## What the task requires
The listing is to be returned word for word, without its images.

++++

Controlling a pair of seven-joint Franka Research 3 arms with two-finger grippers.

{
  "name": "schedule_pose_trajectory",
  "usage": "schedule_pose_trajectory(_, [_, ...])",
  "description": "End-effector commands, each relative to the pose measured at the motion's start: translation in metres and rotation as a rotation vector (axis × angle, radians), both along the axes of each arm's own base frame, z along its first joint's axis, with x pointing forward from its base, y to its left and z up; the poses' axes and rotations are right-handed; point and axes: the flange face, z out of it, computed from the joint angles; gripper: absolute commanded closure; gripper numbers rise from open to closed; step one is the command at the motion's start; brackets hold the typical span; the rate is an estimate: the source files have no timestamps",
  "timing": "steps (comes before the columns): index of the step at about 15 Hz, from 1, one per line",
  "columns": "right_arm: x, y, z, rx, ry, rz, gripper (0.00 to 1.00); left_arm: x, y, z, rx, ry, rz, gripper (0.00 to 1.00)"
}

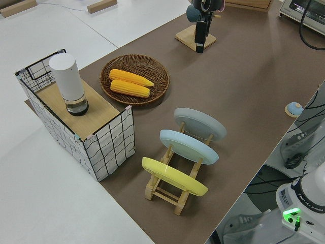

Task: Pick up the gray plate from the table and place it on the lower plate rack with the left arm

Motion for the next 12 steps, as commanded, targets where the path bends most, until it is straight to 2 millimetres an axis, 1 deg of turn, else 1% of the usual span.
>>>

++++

## Response to the exercise
Controlling a pair of seven-joint Franka Research 3 arms with two-finger grippers.

{
  "name": "schedule_pose_trajectory",
  "usage": "schedule_pose_trajectory(_, [_, ...])",
  "description": "End-effector commands, each relative to the pose measured at the motion's start: translation in metres and rotation as a rotation vector (axis × angle, radians), both along the axes of each arm's own base frame, z along its first joint's axis, with x pointing forward from its base, y to its left and z up; the poses' axes and rotations are right-handed; point and axes: the flange face, z out of it, computed from the joint angles; gripper: absolute commanded closure; gripper numbers rise from open to closed; step one is the command at the motion's start; brackets hold the typical span; the rate is an estimate: the source files have no timestamps",
  "timing": "steps (comes before the columns): index of the step at about 15 Hz, from 1, one per line",
  "columns": "right_arm: x, y, z, rx, ry, rz, gripper (0.00 to 1.00); left_arm: x, y, z, rx, ry, rz, gripper (0.00 to 1.00)"
}


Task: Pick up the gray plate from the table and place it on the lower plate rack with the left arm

Motion for the next 12 steps, as commanded, targets where the path bends most, until it is straight to 2 millimetres an axis, 1 deg of turn, else 1% of the usual span.
>>>

The exercise requires nothing more.